Le rapport dévoilé lundi portait avant tout sur la qualité de l’air dans Limoilou–Vanier–Basse-Ville, situé près des activités du port de Québec. Mais la Santé publique estime que l’exposition des citoyens au nickel engendre des risques « très faibles » et causerait « moins d’un cas de cancer sur 70 ans » dans la population locale.

En revanche, les particules fines engendrent 20 cas d’asthme chez les enfants du secteur chaque année et 33 décès prématurés par maladie cardiaque ischémique.

Les mesures faites par la Santé publique montrent que la Haute-Ville n’est pas épargnée par les particules fines. Il y en a même davantage dans le secteur Champigny, et des concentrations importantes ont aussi été notées près du collège Saint-Charles-Garnier.

Dans toutes les stations d’échantillonnage de Québec, les concentrations en particules fines dépassaient la norme de l’Organisation mondiale de la santé.

« Ce n’est pas une situation spécifique [à Limoilou]. Moi, je n’aurais pas d’hésitation, j’irais y vivre », a dit le DPhilippe Robert.

Selon lui, la qualité de l’air à Québec doit être améliorée, mais est semblable à celle de plusieurs milieux urbanisés. « Mais les milieux denses urbains ont plusieurs caractéristiques qu’on souhaite, qui sont favorables à la santé », dit-il, comme la capacité à marcher ou faire du vélo pour se déplacer.

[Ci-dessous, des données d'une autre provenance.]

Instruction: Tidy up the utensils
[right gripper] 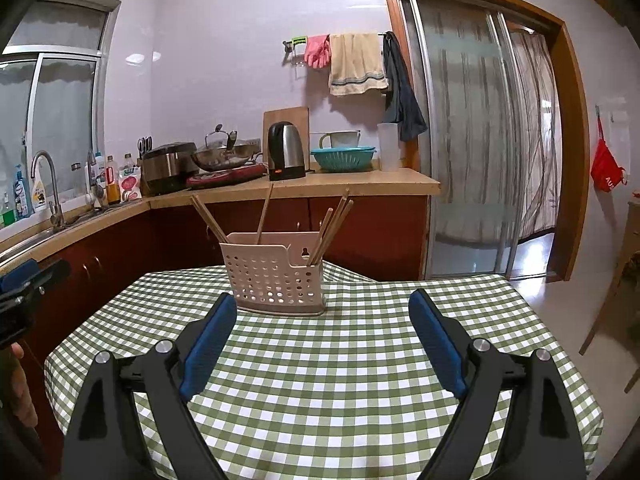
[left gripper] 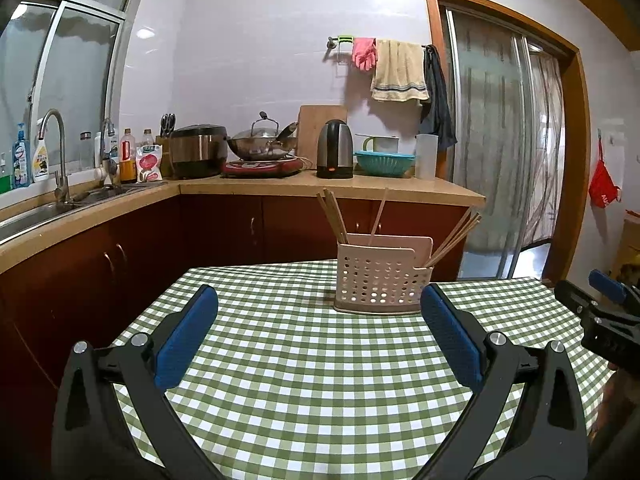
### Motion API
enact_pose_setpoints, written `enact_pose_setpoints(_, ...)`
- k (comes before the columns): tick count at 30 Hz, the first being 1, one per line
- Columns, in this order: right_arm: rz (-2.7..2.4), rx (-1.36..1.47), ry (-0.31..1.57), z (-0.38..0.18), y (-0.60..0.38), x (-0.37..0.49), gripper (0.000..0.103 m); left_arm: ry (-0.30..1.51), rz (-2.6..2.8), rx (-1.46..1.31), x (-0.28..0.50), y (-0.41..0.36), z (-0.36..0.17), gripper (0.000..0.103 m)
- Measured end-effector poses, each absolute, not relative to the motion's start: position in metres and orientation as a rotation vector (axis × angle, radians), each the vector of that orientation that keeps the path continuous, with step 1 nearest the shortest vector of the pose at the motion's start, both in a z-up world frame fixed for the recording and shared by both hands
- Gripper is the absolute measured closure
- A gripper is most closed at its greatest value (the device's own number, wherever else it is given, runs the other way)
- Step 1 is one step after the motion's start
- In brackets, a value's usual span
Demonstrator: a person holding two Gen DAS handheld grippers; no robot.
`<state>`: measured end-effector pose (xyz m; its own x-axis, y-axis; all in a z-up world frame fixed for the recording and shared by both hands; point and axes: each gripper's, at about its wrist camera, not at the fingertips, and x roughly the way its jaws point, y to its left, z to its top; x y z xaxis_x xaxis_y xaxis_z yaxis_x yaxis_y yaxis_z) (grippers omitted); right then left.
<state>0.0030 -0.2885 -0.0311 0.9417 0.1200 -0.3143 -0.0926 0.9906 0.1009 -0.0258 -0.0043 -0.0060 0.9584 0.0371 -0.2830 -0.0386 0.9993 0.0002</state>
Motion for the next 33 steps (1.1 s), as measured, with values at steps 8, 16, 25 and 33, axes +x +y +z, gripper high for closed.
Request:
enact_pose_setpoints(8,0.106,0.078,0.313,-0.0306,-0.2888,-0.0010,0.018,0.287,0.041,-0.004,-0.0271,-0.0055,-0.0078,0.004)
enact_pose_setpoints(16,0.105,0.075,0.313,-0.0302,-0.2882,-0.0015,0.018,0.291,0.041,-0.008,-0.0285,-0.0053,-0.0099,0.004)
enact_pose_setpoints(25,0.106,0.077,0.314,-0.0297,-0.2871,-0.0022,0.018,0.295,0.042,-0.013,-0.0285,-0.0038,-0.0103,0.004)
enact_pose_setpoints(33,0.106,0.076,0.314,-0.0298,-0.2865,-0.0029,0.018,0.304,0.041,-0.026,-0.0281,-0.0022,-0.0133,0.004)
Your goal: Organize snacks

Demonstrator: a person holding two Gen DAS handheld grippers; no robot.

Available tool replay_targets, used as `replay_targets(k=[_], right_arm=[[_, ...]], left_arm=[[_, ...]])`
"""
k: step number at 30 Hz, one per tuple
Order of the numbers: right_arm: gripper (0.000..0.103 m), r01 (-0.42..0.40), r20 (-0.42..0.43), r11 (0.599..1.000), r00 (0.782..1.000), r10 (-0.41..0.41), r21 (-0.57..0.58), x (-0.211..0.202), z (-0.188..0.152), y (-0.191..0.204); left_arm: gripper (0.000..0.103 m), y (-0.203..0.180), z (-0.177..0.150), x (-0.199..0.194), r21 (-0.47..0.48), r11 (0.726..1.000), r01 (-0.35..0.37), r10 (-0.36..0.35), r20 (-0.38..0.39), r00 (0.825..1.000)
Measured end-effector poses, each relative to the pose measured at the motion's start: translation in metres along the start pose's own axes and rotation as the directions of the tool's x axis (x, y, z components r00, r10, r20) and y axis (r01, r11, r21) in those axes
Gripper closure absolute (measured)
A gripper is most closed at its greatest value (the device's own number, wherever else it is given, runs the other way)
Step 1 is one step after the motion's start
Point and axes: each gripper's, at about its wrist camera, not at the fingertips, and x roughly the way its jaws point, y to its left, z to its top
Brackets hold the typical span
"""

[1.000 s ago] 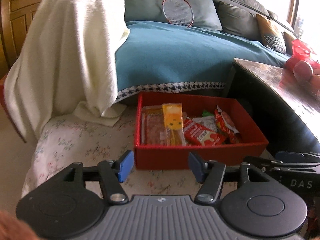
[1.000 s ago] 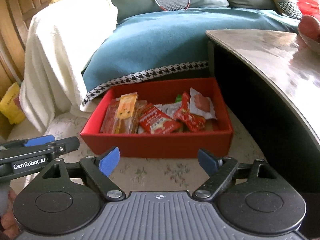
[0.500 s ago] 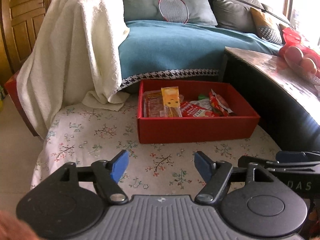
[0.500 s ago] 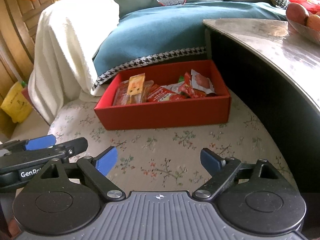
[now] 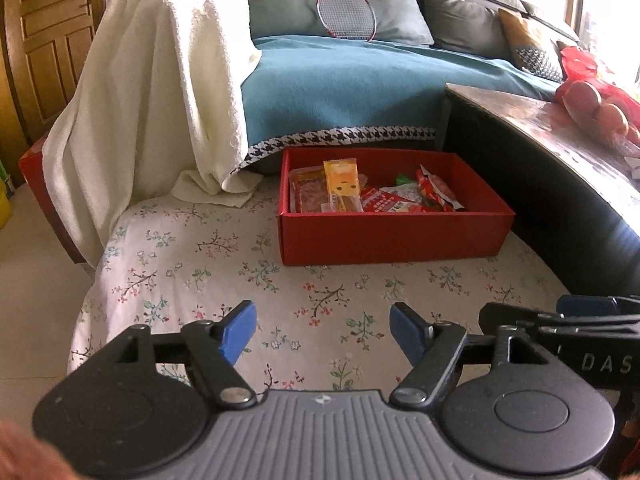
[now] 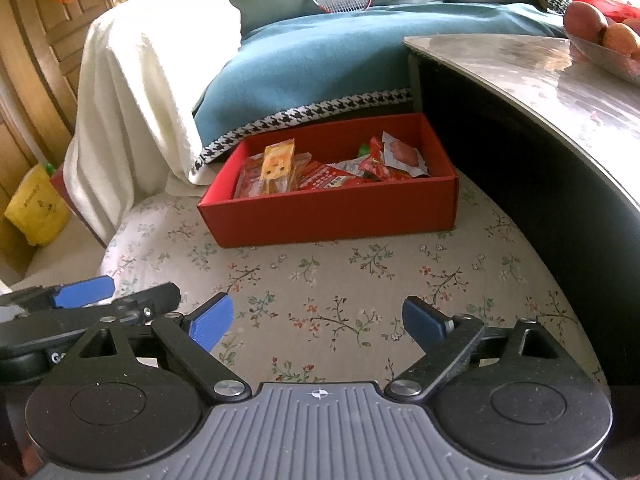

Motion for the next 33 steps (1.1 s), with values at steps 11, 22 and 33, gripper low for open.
replay_targets(k=[11, 22, 33], right_arm=[[0.007, -0.008, -0.002, 1.000, 1.000, 0.008, 0.006, -0.0036, -0.0043, 0.0010], [0.007, -0.007, -0.008, 1.000, 1.000, 0.008, 0.009, -0.0022, -0.0055, 0.0014], [0.007, -0.010, -0.016, 1.000, 1.000, 0.011, 0.011, -0.0005, -0.0056, 0.0014]], left_arm=[[0.028, 0.0010, -0.0051, -0.0048, -0.015, 1.000, -0.014, 0.014, 0.003, 1.000], [0.028, 0.0012, -0.0059, -0.0050, -0.015, 1.000, -0.021, 0.021, 0.000, 1.000], [0.028, 0.0011, -0.0063, -0.0034, -0.012, 1.000, -0.026, 0.026, -0.003, 1.000]])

Les neuf recommandations de la Santé publique

  • Accélérer la transition vers la mobilité durable et réduire la capacité routière et la circulation traversant le secteur Limoilou–Vanier–Basse-Ville (LVBV) ;
  • Adopter une réglementation bonifiée sur le chauffage au bois dans les municipalités de la Communauté métropolitaine de Québec (CMQ) et mieux sensibiliser ;
  • Augmenter les efforts de verdissement et de déminéralisation à Québec ;
  • Développer des plans d’action pour réduire les émissions des transports lourds, maritimes et ferroviaires, notamment grâce à l’électrification ;
  • Intensifier la réduction des émissions polluantes des secteurs industriel, commercial et institutionnel ;
  • Poursuivre les efforts d’atténuation des poussières émises par les travaux de construction, la circulation routière et les activités industrielles ou portuaires ;
  • Mettre en place de nouvelles mesures d’atténuation à la source pour éviter les épisodes de forte concentration journalière en nickel afin de minimalement respecter la norme québécoise en vigueur (70 ng/m3 sur 24 heures) ;
  • Considérer la mise en place d’un mécanisme de gouvernance à l’échelle de la Communauté métropolitaine de Québec (CMQ) pour coordonner les actions sur la qualité de l’air ;
  • Adopter des cibles intermédiaires afin de tendre, à long terme, vers les lignes directrices édictées par l’Organisation mondiale de la santé (OMS).